Hacker Newsnew | past | comments | ask | show | jobs | submitlogin

Some art, technical and scientific illustration in particular, requires a great deal of precision, and ability to interpret information. That work isn't going away any time soon, and is similar to what is required of professional translation. A lot of art does not require that.


Are you under the impression that right now, as of today, the publicly-available AI models are ready to replace humans for all types of art outside of scientific and technical illustration?

Because that's not true at all. The AI can't even draw hands yet. To say nothing of its ability to handle multiple people and objects interacting in complex scenes.

I'm concerned that the discussions about AI art on forums like HN get distorted because you have people sharing their views on art here, even though they don't actually have a serious and nuanced appreciation of art and they don't have a good understanding of all the types of work that artists do. Maybe you'd be fine with reading a comic book where everyone has seven melting fingers, but people who take comic books seriously as an artistic medium would not.


> Because that's not true at all. The AI can't even draw hands yet. To say nothing of its ability to handle multiple people and objects interacting in complex scenes.

This seems to be purely an issue of the size of the network. Parti (https://parti.research.google/) demonstrates that as the number of parameters increases, with no change to the underlying architecture, a lot of these problems simply go away. Basically just throw more compute and memory at the problem and everything gets fixed.


People who buy art do not buy it because of the technical execution. You may need to execute a piece in some way to get a desired effect, but the technique is the mean not the goal.

This is not to take away from the achievements of AI. It's that creating pictures adhering to a prompt with some degree of creativity is very little of what art is. Maybe it will replace some part of commissioned illustrations where the artist's name does not matter (e.g. some avatar pic?).

We still value, financially, some material goods for much more than they cost to produce. Or for much more than their almost identical mass-produced counterparts.


> It's that creating pictures adhering to a prompt with some degree of creativity is very little of what art is.

I mean, it's the majority of commercial art - you get a prompt from the client, you maybe flesh it out in a few different directions with sketches, then you refine a final piece. And AI is incredibly good at this process - instant results, infinite patience, and it's free. A very hard combination to meet.
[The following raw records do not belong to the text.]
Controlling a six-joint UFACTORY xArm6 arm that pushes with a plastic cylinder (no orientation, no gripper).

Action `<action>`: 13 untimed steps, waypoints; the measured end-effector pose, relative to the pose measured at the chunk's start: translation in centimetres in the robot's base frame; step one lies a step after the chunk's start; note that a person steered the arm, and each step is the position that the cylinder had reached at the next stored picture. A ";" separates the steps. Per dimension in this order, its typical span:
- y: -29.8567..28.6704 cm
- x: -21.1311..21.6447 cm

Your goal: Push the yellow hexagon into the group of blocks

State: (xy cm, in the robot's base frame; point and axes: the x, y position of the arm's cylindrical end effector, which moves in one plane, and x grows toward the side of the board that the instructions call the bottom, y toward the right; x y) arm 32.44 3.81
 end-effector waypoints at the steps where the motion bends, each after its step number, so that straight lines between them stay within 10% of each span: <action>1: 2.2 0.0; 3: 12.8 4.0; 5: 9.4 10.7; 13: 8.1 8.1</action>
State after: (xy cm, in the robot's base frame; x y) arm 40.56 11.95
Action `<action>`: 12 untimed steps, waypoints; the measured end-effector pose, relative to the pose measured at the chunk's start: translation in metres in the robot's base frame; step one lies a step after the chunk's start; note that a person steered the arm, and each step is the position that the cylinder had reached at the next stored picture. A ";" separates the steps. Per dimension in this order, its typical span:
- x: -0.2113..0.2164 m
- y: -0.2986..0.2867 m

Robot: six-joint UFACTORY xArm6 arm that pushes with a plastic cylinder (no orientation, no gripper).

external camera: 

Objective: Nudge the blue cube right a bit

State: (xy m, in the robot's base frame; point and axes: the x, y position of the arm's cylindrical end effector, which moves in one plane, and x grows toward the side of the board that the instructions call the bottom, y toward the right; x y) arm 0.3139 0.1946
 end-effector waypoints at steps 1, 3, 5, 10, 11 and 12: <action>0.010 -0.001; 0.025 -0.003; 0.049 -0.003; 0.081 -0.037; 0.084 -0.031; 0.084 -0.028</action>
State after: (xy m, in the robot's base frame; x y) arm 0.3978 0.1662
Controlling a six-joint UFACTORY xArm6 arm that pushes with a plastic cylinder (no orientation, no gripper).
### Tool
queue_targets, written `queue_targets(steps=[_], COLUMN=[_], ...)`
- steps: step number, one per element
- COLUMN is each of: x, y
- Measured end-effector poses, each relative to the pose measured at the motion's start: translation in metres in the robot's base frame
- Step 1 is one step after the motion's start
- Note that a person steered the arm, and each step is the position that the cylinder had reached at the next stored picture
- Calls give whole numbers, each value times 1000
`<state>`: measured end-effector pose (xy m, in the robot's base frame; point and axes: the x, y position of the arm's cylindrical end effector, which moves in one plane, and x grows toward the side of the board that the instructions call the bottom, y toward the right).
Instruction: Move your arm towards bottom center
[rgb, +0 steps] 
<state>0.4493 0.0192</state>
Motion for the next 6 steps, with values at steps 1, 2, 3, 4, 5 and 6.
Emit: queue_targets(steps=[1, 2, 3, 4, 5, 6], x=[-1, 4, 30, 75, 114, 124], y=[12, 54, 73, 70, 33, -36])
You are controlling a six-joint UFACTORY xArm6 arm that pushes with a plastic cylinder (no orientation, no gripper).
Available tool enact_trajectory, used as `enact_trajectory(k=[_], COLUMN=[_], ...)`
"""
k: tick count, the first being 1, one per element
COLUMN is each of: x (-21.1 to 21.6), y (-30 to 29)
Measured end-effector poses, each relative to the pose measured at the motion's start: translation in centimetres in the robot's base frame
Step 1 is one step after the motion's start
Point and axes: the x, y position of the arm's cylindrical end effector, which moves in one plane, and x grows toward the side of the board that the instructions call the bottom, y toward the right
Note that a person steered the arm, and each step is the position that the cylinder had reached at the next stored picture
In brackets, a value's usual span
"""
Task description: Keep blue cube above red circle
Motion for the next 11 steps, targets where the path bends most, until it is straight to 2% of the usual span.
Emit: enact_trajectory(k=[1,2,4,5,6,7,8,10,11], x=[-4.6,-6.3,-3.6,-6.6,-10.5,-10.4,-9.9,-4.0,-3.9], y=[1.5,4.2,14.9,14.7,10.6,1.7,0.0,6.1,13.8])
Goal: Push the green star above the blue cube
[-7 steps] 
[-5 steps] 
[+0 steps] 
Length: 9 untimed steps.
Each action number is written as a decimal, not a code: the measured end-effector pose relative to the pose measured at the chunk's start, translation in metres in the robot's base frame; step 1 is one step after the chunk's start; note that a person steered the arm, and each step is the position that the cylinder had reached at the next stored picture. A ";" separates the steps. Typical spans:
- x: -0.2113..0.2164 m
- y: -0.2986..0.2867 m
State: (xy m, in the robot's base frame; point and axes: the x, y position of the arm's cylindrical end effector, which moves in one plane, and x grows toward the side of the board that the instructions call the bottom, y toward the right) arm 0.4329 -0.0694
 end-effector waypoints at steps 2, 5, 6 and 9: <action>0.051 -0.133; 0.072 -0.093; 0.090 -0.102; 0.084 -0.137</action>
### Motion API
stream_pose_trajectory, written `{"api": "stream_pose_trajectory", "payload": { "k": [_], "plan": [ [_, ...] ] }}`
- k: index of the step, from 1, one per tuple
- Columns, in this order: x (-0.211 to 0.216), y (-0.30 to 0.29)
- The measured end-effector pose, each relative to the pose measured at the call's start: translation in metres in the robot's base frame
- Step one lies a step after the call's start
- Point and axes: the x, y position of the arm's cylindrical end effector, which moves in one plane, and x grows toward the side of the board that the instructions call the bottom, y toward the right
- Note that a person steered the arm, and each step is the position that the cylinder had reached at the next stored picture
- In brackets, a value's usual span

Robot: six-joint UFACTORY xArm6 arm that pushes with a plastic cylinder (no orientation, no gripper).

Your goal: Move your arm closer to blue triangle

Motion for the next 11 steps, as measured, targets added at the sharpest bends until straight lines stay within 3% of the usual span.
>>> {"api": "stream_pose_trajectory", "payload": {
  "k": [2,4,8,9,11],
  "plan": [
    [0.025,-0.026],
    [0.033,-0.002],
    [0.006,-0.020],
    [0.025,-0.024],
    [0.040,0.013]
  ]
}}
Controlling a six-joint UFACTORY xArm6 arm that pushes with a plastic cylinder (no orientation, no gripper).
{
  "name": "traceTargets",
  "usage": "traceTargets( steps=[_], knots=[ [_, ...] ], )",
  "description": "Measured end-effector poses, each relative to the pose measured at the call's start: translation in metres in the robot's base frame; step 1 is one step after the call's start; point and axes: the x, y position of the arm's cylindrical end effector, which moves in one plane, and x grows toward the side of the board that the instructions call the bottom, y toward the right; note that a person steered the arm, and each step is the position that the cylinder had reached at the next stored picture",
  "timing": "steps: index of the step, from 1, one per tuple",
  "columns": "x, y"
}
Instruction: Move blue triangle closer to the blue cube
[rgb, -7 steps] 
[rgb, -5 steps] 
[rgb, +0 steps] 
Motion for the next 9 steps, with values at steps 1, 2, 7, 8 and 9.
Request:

Calendars, book covers, video game assets, green screen backgrounds....

Even in a case like video game animations, where the AI can't build every frame, it can still give you a good reference photo. From there you just need a cheap artist to fill out the frames - a huge cost savings, and a big blow to the artistic community.

Where do you get started as an artist, without any of those? Obviously, Fine Arts isn't nearly as effected, but how do you get your start when you can't build a name from your cool book covers, or get famous off Magic: The Gathering card illustrations?


Well, we’ll see how it performs, if it’s ever made public.

The 20B images don’t look that much more impressive than what SD is already doing (aside from the ability to render text), and in some cases they look worse. It’s hard to tell because the resolution is so small, but even in the 20B “astronaut riding a horse through a pond” image, it looks like his hands are still nonsensical.


This nitpick about hands sounds desperate. Here we are, with a tech so powerful that it overshadows the default hype it's surrounded by (no small feat, most technologies fail to live up to the hype as you know) ... and the critics merely move the goalpost a tiny bit further, even if the tech scales so well as to make their new goalpost irrelevant in a year.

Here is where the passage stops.